Nous observons une tendance consistant à offrir aux voyageurs une solution permettant d'améliorer la « lisibilité » du réseau de bus grâce à une identification indexée sur la fonction

ou sur le niveau de service de chaque itinéraire. Les mesures d'identification représentent des outils efficaces pour soutenir les activités de marketing.

Les villes intéressées par la hiérarchisation conçoivent plusieurs types de solutions fondées sur le bus : un éventail s'étendant des lignes locales aux systèmes de BHNS complets offrant une qualité de haut niveau.

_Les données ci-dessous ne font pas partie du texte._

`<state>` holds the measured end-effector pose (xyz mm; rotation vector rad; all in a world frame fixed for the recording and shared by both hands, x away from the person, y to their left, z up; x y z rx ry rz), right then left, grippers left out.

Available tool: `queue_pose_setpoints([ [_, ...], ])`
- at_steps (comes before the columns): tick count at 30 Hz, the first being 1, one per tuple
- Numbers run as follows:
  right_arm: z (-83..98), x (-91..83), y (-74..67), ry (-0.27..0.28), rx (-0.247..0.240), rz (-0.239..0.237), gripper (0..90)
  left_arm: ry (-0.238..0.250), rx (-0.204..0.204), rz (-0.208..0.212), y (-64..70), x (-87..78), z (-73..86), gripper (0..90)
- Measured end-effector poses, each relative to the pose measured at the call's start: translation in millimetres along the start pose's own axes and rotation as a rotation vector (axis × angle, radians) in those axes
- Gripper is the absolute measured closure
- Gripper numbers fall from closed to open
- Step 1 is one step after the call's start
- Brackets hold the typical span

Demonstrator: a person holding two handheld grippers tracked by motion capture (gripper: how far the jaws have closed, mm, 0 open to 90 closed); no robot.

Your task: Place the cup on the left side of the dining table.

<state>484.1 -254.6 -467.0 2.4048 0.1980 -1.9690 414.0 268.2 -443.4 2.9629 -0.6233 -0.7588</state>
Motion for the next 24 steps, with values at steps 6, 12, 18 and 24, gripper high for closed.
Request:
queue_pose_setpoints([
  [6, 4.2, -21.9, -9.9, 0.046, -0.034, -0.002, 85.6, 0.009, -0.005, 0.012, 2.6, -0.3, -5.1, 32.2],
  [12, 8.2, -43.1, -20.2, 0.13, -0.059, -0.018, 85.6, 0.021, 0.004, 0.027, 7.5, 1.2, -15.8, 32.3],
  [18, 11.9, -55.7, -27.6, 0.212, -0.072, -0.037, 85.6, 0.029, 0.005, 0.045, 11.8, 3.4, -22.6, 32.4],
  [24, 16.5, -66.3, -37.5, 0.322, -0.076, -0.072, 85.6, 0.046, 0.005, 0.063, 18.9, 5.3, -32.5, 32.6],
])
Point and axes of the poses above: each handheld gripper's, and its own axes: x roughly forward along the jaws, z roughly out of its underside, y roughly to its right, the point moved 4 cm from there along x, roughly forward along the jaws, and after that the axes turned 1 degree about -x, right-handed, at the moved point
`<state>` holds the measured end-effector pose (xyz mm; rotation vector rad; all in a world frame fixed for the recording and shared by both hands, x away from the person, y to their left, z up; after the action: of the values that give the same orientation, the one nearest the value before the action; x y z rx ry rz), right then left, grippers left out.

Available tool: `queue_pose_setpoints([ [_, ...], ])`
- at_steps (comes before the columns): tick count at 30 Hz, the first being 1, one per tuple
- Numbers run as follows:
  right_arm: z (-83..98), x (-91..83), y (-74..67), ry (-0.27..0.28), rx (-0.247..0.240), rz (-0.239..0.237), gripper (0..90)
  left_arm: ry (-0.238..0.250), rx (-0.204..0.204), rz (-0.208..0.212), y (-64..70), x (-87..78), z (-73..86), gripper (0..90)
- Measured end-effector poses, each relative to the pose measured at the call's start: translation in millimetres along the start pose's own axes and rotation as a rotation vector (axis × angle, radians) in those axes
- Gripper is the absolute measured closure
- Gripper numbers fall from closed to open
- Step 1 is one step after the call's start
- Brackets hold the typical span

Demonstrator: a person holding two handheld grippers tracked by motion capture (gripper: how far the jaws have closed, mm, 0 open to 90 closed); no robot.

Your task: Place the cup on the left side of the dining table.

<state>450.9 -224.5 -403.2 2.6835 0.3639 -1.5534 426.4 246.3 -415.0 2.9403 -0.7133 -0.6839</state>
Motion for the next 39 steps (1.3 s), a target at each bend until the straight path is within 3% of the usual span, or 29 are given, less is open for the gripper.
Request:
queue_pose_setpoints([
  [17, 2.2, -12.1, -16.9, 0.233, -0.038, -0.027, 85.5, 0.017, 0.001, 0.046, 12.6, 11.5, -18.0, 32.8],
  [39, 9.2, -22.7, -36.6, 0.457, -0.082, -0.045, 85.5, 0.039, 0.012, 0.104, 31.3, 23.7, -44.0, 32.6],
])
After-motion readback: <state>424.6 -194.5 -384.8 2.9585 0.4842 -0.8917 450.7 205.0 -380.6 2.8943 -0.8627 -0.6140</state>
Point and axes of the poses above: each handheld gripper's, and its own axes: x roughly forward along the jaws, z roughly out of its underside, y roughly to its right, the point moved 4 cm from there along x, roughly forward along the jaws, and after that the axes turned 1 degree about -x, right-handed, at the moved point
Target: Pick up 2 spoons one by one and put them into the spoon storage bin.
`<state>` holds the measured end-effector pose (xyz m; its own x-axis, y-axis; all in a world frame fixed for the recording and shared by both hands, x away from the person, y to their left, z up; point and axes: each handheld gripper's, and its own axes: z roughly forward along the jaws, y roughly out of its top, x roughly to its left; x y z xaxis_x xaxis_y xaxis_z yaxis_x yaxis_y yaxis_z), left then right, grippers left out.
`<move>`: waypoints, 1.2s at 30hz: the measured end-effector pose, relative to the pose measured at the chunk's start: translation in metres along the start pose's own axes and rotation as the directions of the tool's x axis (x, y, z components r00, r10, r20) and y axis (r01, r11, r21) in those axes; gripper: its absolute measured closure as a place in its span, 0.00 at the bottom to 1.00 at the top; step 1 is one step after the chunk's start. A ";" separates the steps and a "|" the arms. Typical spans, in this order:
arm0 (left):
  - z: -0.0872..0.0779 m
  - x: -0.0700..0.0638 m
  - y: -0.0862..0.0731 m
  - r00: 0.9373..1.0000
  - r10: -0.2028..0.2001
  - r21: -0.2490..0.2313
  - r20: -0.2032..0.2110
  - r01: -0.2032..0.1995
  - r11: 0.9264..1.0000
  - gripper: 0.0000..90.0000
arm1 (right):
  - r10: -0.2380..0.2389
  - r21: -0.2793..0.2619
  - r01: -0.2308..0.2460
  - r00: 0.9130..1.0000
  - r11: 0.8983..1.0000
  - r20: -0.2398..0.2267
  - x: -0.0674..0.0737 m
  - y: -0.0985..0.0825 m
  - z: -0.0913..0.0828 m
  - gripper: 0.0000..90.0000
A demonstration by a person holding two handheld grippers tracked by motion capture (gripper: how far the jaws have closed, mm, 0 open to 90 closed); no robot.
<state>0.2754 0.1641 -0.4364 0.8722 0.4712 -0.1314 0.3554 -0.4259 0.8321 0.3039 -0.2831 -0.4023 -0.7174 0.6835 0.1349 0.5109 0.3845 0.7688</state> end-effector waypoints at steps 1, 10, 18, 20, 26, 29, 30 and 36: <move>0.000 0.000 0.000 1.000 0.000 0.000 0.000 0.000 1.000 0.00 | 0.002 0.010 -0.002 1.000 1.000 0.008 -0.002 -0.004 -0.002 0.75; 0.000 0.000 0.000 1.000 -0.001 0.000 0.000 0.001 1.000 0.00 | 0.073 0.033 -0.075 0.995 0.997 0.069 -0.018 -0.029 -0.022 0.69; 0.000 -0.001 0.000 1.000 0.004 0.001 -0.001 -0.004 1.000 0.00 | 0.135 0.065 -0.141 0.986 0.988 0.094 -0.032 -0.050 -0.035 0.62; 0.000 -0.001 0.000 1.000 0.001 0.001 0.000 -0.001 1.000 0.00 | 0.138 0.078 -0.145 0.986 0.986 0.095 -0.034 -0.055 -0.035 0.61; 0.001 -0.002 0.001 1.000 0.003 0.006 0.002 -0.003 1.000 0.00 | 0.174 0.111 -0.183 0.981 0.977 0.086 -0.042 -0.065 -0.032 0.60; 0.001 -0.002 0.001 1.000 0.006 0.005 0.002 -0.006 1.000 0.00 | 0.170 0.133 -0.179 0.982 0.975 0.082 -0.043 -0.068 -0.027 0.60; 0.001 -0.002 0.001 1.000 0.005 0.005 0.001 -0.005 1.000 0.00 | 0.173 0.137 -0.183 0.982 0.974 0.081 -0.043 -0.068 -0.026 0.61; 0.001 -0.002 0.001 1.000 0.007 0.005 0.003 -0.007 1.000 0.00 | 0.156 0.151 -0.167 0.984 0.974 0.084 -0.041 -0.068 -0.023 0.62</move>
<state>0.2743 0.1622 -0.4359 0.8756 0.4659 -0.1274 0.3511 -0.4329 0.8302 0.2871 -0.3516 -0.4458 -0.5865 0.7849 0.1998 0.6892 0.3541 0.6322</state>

Néanmoins, la hiérarchisation peut parfois conduire à des effets négatifs. Par exemple, on note une augmentation de la proportion de correspondances à Jönköping. Une étude menée par l'université de Lund a mis en évidence la disparition de liaisons directes particulièrement appréciées de certains résidents suite à la mise en place du nouveau réseau de BHNS. Cette situation peut être rendue moins désagréable/décourageante s'il est possible de garantir le niveau de qualité, un objectif réalisé grâce à l'adoption d'une approche de BHNS.

Chaque contexte urbain étant unique, il est finalement possible de dégager les conclusions suivantes :

- En matière de transports publics, il revient à chaque autorité de définir et d'établir sa propre hiérarchie par l'intermédiaire de l'aménagement urbain adopté. Le concept de BHNS doit être perçu comme une méthode ou une directive à destination des décideurs locaux visant à la conception de solutions diverses fondées sur le bus.

- L'identification des différents niveaux de service peut s'avérer fructueuse pour les voyageurs, tandis que la qualité du confort et des informations aux voyageurs doit atteindre un niveau élevé uniforme sur l'ensemble du réseau de transports en commun.